None of this requires narrative making or even much deep thought. And it’s almost bizarre how it’s the exactly the same method as the Clinton Body Count despite being from vastly different narratives. Let’s just think about Seth Rich or Vince Foster and replace “doctors” in those final bullets with “police”:
- If the death just happened, they claim “police are looking into a suspicious death”. When police reach conclusions and those don’t link to foul play, then say it was a cover up, and ask why they investigation took so long if it was so simple. If the investigation is short, they ask why it was so short — was it in fact covered up? Why was it never investigated?
- If the police don’t reach their favored conclusion, they look for comments from family that disagree with the police. If family doesn’t reach their conclusion, they find quotes from friends. If family wondered if at first it was suspicious, but now believe it wasn’t, they claim a cover up. If family change their mind the other way, of course, it’s evidence.
And so on. But what’s going on here is determined by the possibilities of the “field”, in both cases the steady stream of expected events that can be fit to the trope. And the process of finding them becomes so automatic that just we get into bizarre situations where Twitter has to run a trend like this, every time an unexpected death or near death occurs:

Non-obvious harms of the Body Count trope
Finally, it’s worth noting that aside from the obvious harms of spreading misinformation, this sort of activity pollutes the information space and may make it harder for people to assess real harms. As an example, it is the case that the CDC is looking into a slightly higher than expected incidence of myocarditis in teens who have been vaccinated. It’s extremely rare, but it warrants more investigation.

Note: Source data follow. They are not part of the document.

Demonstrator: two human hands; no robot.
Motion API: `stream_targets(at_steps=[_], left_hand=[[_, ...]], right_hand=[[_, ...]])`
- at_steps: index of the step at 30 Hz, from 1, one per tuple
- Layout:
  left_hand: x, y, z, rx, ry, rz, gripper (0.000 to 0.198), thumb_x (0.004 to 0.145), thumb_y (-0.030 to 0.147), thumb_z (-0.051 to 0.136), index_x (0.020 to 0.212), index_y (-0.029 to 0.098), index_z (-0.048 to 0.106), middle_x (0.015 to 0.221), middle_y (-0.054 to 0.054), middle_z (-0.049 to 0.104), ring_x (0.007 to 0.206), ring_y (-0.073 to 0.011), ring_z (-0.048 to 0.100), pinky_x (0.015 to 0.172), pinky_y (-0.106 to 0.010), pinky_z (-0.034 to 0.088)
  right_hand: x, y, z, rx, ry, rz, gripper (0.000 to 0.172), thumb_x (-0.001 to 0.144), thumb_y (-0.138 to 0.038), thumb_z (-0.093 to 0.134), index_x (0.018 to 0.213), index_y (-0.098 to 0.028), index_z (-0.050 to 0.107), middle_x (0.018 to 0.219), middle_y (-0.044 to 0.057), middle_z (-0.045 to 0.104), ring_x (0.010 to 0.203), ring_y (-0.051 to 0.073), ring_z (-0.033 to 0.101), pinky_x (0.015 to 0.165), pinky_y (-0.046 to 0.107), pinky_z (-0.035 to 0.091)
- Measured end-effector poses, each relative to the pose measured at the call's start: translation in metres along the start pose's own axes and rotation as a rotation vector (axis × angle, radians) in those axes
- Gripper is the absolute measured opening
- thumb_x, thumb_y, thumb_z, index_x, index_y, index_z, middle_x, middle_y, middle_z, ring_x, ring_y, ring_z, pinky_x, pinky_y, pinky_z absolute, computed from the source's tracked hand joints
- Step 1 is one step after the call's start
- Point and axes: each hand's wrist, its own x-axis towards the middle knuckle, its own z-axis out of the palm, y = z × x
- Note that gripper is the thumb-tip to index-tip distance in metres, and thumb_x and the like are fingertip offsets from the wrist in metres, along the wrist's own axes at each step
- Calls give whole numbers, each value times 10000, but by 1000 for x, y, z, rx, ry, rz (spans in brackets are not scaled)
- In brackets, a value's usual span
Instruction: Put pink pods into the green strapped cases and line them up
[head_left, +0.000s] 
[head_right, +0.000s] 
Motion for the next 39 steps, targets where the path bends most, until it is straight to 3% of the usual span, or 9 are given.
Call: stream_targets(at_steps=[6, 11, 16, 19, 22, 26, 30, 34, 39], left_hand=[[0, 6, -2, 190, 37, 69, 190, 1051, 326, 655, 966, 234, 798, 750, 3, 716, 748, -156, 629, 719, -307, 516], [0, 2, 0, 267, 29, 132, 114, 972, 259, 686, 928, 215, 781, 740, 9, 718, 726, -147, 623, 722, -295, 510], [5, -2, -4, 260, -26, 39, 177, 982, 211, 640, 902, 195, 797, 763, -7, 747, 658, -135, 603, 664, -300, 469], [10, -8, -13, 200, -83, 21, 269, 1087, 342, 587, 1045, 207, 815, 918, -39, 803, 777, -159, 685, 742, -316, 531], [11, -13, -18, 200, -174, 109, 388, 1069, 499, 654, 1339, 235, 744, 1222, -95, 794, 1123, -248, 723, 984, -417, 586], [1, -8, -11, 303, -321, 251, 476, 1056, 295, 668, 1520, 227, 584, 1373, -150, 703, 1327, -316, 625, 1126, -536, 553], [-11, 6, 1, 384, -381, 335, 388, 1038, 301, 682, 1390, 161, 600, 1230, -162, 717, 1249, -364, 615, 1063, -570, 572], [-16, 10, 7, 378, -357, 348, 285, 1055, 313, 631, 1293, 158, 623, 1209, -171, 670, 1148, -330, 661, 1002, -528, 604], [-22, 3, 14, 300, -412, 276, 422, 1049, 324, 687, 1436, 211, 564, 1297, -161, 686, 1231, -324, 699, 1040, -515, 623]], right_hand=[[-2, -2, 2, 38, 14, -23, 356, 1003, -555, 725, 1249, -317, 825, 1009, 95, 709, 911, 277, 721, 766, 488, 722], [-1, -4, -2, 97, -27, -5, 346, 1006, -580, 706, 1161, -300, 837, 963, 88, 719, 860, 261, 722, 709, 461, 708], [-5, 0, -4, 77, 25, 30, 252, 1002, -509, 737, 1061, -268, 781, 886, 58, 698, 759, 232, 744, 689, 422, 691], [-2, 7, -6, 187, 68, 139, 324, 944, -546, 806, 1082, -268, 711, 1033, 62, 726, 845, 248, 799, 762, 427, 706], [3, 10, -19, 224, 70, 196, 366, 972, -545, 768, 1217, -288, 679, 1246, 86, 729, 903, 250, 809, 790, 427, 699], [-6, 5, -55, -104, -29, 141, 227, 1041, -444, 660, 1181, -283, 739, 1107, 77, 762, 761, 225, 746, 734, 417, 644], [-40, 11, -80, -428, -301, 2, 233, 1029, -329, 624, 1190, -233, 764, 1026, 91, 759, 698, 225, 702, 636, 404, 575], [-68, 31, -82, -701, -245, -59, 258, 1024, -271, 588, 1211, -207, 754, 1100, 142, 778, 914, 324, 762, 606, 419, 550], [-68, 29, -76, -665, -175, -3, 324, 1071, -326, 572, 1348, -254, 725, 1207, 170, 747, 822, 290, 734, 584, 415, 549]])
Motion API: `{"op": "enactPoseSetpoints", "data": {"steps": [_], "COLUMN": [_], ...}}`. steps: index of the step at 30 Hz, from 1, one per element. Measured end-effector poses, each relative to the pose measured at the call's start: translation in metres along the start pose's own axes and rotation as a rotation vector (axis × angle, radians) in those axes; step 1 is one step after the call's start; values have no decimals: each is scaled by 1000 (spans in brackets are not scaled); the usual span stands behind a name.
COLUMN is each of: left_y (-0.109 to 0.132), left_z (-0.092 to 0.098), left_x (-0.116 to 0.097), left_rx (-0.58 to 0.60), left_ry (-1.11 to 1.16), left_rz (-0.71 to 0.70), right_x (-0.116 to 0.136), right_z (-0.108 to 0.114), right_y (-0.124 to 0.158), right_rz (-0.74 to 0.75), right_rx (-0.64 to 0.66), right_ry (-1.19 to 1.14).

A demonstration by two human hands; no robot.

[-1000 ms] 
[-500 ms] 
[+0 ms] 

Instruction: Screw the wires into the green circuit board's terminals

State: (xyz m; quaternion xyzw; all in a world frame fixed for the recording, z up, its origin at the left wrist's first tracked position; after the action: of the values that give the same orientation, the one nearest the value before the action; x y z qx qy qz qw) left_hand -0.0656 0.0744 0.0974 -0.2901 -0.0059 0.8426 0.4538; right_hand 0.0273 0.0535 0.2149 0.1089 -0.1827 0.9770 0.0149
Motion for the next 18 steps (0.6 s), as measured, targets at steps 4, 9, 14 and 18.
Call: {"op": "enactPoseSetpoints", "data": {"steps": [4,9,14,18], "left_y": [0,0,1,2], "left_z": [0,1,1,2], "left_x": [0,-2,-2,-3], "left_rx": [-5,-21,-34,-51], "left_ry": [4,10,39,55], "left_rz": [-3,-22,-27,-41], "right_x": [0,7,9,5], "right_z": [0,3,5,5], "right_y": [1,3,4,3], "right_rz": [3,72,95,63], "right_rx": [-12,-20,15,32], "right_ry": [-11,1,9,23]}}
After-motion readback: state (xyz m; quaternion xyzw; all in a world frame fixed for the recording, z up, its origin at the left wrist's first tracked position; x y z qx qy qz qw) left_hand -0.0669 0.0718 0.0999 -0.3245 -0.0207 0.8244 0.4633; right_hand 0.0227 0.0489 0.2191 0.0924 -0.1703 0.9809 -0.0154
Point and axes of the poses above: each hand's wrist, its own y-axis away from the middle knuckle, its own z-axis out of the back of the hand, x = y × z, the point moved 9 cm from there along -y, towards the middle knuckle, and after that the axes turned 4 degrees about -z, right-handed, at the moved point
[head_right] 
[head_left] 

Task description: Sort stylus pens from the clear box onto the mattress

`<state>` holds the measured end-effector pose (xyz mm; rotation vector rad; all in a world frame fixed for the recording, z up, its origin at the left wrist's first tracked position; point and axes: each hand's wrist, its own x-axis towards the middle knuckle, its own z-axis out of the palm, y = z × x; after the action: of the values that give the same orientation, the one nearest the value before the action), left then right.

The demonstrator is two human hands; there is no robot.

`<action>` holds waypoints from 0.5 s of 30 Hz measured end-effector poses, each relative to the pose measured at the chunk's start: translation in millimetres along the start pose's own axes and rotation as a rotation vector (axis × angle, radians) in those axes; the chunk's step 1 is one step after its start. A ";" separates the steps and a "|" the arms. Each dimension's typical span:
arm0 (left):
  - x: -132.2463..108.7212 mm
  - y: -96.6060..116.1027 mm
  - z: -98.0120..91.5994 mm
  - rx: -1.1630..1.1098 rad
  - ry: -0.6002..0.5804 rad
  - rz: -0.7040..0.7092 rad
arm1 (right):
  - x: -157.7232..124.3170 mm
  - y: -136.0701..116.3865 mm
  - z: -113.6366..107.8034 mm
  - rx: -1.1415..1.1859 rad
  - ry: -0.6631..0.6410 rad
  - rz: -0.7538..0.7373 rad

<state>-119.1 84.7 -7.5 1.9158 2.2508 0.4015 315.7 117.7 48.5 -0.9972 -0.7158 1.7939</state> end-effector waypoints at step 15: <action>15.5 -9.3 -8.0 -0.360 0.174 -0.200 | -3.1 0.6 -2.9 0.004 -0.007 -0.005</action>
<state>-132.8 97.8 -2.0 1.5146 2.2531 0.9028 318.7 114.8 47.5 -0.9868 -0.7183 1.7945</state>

One could imagine a world of ethical activists, who use the power of the Body Count trope for good. Such activists would not work from the “field backward” — finding any death and connecting it, no matter how spuriously — but from the cause forward — highlighting exactly the cases that seem to be involved, and perhaps even calling attention to attributes that might link them. Indeed, such activity, while it may annoy the medical establishment, has called attention to disorders, diseases, and effects of chemical exposure that historically needed addressing. Tropes can be powerful tools in that way.
And I shouldn’t say “imagine”. These activists are out there. But as I’ve mentioned a number of times — the process is so automatic I’m not even sure it’s activism at the wheel in many cases. There’s the field, coming in, and there’s the toolbox of tropes to process it, categorize it, frame it, and amplify it. A man collapses on the field or commits suicide, 30 seconds later the Body Count trope is applied. Good signal is lost in a sea of ridiculous noise.